Problem: Below are records; copy exactly the line containing "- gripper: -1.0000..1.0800" and every line after it, through the last.
** Opening Data records block **
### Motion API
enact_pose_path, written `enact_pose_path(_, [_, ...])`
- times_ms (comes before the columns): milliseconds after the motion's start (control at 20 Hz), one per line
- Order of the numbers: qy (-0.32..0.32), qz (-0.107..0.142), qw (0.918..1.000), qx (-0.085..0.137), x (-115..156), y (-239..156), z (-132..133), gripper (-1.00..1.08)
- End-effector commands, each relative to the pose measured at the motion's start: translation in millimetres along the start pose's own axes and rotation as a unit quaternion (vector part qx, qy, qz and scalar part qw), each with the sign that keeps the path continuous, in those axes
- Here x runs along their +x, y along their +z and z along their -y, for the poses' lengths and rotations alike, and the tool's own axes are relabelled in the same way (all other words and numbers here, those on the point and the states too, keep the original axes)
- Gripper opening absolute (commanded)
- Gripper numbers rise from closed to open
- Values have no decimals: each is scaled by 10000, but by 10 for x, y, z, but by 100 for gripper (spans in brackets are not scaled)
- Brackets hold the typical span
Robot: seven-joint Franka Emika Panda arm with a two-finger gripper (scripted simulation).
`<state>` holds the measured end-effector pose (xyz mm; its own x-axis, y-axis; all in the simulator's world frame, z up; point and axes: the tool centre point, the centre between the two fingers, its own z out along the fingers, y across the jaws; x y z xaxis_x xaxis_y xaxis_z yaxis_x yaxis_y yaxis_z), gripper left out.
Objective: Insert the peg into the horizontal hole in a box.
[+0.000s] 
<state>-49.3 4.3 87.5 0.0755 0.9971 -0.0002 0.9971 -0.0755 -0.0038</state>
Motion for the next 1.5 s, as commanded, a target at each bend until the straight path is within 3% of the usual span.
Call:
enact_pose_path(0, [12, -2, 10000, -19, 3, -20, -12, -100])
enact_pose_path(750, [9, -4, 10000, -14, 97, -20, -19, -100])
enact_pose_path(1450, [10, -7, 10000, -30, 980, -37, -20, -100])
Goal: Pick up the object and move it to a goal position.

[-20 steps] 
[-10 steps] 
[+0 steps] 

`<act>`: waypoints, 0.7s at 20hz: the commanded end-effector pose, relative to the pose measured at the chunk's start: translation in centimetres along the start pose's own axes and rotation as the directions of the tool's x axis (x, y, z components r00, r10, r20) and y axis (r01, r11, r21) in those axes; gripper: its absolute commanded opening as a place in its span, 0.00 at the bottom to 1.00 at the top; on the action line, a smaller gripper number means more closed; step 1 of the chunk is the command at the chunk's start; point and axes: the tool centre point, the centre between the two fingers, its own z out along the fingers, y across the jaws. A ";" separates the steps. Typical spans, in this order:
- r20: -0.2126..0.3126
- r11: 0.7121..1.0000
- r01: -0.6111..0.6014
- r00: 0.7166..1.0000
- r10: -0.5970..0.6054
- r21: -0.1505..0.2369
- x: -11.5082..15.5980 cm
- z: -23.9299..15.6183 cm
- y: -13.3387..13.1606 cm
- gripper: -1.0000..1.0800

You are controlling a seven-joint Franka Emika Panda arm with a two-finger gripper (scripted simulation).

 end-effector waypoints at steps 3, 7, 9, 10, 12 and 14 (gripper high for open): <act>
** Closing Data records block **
Solution to this exercise:
- gripper: -1.0000..1.0800

You are controlling a seven-joint Franka Emika Panda arm with a two-finger gripper (scripted simulation).

 end-effector waypoints at steps 3, 7, 9, 10, 12 and 14 (gripper high for open): <act>

There is nothing more to the exercise.